My use case is constructing packet structures, where a field might expand over several bytes or bits.

FFY00 avatar Oct 13 '20 19:10 FFY00

It could be useful.

What sort of API do you suggest? Would it be possible to support it for all the output styles?

hugovk avatar Oct 16 '20 11:10 hugovk

Not sure yet, designing an API for this is a bit tricky. I will think about it and try to come back.

FFY00 avatar Oct 16 '20 14:10 FFY00

For ascii output in particular, you could create a new option of empty_vertical_char, similar to vertical_char, except this would be a single character to print between two empty (i.e., None value) fields. The user could then just set it to be a " " space to make it appear empty.

Then when they add rows, they'd do this to get your example row:

x.add_row(["bit", None, None, None, "15 .. 8", "7 .. 0", None])

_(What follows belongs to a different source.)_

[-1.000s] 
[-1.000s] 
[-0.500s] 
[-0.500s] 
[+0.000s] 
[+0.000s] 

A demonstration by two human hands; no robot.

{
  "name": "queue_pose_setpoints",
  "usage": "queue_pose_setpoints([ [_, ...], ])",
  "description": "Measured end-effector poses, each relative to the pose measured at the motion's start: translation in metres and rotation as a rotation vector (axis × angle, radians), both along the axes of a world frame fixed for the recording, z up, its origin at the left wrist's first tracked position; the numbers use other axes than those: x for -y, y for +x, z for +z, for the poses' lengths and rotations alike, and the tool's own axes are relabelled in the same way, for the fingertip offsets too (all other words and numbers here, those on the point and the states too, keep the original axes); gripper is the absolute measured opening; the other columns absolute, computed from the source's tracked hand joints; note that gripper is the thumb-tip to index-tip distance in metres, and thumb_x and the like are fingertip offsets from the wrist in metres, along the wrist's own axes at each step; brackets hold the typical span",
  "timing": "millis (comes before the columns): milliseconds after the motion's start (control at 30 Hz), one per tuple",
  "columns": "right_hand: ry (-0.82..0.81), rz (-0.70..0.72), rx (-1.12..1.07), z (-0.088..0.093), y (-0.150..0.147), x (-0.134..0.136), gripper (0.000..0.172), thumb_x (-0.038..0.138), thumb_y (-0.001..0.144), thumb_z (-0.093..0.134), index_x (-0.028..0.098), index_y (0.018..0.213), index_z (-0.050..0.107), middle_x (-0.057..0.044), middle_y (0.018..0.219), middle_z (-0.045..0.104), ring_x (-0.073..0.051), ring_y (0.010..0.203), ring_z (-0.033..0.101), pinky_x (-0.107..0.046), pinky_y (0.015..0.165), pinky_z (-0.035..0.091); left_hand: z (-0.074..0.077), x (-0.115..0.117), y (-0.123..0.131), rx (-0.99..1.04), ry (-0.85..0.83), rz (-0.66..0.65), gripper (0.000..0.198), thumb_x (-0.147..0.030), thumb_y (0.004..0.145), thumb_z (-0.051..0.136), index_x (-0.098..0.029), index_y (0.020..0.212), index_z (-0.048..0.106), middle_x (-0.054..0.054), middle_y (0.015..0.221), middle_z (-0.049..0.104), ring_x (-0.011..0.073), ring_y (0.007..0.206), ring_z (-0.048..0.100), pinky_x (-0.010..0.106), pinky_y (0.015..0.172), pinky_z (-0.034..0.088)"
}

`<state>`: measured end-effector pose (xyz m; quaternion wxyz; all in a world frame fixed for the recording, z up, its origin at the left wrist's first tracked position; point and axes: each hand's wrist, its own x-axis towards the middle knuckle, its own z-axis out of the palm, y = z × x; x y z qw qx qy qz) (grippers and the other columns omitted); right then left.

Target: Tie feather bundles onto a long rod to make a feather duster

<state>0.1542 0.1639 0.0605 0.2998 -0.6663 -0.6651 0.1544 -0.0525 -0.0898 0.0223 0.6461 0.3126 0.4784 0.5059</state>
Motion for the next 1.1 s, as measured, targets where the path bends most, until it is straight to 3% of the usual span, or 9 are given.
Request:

hadrielk avatar May 30 '22 09:05 hadrielk

Oh wait, no you really do want to "join cells", even if they contain data not just for empty ones. Sorry I didn't notice your top/header row doing that for "3".

Yeah, that's hard.

One way might be to create a new class in prettytable, like for example a JoinedColumn.

The user could add rows like this:

from prettytable import JoinedColumn

x.add_row(["byte", 0, 1, 2, JoinedColumn(width=2, value=3), "4 .. End"])

Internally prettytable would check for that class type, and do what it needs to based on that.